What you need to do: Two lines in the data below mark the range: the one with "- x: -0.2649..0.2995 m" and the one with "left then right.". Return both, along with every line between them, exactly.

[Data records]
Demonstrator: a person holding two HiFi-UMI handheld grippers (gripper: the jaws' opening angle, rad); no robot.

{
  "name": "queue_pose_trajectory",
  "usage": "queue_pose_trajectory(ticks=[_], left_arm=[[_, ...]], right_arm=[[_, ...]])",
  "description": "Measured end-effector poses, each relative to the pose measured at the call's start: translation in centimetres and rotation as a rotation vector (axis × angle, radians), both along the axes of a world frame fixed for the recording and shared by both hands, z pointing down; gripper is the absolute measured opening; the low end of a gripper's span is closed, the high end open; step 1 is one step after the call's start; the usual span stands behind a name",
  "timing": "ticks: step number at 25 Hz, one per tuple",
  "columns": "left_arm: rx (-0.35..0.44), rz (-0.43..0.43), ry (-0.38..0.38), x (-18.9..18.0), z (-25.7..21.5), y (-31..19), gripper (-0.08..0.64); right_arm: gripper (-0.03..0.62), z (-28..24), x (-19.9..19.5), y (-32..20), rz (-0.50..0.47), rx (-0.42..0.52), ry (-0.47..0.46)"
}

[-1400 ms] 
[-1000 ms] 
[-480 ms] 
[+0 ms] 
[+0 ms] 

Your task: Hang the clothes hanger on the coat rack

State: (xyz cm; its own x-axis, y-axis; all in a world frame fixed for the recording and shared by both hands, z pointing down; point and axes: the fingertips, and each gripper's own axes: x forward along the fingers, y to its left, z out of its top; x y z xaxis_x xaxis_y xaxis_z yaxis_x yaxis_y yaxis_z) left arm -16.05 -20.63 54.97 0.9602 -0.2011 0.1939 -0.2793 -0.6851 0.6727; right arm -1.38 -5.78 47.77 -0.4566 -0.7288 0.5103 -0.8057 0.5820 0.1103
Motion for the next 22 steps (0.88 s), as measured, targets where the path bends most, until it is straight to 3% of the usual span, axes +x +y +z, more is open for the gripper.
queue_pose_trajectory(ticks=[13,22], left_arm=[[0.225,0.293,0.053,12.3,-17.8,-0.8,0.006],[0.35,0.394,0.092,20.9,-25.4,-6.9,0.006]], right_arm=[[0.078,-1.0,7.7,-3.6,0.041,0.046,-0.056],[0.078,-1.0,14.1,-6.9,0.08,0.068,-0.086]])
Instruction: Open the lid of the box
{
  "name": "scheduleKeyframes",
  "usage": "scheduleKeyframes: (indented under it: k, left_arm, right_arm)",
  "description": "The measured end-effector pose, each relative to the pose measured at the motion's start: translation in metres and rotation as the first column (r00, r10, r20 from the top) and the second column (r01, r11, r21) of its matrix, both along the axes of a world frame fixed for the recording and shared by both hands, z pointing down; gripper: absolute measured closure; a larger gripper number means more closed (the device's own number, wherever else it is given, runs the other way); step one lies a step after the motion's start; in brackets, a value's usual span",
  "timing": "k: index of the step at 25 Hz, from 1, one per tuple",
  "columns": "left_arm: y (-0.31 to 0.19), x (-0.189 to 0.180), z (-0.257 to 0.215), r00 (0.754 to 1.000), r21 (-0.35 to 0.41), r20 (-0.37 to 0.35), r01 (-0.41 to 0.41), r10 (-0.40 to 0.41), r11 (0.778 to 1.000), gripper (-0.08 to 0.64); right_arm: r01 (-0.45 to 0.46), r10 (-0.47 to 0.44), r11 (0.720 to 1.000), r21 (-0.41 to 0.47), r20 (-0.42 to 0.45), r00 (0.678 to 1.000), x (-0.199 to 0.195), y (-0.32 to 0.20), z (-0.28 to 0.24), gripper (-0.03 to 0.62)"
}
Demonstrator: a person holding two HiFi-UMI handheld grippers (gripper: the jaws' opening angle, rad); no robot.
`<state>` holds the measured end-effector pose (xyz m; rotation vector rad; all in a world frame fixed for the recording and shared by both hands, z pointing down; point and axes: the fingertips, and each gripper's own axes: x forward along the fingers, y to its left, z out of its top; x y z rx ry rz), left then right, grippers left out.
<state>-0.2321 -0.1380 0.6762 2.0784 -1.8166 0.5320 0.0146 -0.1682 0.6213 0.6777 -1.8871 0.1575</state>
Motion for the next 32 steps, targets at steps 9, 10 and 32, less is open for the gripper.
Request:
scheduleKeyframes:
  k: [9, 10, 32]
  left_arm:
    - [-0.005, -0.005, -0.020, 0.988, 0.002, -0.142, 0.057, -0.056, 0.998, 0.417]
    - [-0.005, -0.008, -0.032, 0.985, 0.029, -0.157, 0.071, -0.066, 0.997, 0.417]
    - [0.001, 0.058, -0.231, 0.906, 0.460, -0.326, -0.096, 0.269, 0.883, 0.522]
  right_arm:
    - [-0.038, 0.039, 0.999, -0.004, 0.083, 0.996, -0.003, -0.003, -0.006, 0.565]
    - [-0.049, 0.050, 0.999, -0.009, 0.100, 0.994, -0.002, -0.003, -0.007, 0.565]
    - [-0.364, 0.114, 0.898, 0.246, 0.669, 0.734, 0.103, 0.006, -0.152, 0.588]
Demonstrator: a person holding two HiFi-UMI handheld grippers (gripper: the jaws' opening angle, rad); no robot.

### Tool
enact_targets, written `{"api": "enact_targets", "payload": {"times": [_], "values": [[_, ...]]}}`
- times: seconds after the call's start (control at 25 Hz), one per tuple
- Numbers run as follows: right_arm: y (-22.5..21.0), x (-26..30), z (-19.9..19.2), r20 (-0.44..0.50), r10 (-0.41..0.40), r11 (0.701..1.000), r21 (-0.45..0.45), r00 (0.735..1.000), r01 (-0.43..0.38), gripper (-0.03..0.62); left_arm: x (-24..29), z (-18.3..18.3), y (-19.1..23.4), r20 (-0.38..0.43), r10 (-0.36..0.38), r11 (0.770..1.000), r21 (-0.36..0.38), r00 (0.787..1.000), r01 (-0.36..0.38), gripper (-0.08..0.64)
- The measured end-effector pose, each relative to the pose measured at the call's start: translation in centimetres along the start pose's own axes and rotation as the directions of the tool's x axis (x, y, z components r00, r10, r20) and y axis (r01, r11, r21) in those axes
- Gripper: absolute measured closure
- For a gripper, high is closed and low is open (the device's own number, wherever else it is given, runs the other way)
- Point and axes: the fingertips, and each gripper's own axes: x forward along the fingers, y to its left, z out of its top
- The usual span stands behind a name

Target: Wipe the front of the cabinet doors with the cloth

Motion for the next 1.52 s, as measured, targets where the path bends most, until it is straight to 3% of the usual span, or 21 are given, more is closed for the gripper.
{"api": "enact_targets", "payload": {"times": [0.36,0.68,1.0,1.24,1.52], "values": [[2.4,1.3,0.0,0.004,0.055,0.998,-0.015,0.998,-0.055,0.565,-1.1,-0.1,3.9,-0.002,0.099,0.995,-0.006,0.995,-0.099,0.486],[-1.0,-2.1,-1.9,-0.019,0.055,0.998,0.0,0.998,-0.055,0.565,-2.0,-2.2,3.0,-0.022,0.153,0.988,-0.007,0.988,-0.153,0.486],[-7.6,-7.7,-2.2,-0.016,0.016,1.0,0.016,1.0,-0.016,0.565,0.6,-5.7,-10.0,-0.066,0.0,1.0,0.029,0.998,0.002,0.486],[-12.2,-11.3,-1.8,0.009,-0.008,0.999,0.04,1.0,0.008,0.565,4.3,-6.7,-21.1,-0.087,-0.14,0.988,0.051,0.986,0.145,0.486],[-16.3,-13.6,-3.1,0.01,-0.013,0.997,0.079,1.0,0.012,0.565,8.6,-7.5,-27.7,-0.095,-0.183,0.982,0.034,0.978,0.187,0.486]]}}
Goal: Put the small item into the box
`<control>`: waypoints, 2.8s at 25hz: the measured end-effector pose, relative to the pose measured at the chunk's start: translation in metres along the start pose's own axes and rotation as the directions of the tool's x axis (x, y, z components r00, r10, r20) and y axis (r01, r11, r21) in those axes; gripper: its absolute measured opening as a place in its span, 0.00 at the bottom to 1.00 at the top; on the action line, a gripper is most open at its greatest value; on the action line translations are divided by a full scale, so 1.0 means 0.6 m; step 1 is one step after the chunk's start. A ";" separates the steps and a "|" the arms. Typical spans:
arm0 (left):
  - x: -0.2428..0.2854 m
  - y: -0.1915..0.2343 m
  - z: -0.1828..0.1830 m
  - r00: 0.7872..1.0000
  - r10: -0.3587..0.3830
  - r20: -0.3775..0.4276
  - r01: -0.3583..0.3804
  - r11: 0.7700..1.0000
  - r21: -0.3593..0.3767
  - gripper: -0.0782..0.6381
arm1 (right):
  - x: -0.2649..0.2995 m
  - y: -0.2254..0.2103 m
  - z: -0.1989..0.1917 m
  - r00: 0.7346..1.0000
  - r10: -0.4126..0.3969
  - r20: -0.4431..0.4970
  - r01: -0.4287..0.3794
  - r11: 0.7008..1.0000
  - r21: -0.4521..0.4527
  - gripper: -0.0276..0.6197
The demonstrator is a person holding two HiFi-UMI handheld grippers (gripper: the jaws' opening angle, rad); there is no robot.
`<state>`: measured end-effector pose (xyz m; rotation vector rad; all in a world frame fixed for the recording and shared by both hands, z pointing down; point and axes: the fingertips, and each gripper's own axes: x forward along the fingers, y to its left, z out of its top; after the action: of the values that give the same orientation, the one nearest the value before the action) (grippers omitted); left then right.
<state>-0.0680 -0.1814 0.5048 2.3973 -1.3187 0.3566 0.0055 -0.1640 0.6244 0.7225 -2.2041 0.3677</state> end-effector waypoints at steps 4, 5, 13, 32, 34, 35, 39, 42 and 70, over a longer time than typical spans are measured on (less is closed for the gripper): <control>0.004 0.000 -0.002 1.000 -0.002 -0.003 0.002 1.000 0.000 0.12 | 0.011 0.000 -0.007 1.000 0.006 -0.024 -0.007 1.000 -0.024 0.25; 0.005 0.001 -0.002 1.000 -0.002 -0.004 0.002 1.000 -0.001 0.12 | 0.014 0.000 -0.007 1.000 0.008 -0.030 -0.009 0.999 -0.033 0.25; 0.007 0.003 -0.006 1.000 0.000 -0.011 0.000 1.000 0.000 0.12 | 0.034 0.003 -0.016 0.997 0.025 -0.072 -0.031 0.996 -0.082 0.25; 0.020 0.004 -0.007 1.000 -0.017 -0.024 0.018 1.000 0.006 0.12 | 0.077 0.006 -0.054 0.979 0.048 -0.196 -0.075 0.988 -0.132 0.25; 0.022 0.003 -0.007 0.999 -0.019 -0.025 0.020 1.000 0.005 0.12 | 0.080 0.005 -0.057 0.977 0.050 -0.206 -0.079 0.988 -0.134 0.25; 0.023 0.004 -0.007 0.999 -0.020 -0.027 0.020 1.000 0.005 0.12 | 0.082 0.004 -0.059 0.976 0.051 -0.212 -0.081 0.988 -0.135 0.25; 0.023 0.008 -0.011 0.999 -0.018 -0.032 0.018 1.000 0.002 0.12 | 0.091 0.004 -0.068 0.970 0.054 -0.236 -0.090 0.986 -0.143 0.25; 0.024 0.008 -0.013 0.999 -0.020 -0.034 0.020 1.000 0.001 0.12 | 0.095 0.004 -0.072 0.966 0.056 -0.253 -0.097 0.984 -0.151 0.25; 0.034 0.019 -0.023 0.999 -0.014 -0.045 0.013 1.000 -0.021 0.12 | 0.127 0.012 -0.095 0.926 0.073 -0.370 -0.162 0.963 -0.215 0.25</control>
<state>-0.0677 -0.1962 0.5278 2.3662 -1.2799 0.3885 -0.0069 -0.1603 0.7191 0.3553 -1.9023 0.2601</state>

Answer box:
  - x: -0.2649..0.2995 m
  - y: -0.2254..0.2103 m
  - z: -0.1989..0.1917 m
  - r00: 0.7346..1.0000
  - r10: -0.4126..0.3969
  - r20: -0.4431..0.4970
  - r01: -0.4287..0.3794
  - r11: 0.7008..1.0000
  - r21: -0.4521..0.4527
  - gripper: -0.0276..0.6197
The demonstrator is a person holding two HiFi-UMI handheld grippers (gripper: the jaws' opening angle, rad); there is no robot.
`<state>`: measured end-effector pose (xyz m; rotation vector rad; all in a world frame fixed for the recording and shared by both hands, z pointing down; point and axes: the fingertips, and each gripper's own axes: x forward along the fingers, y to its left, z out of its top; after the action: of the values that give the same orientation, the one nearest the value before the action) (grippers omitted); left then right.

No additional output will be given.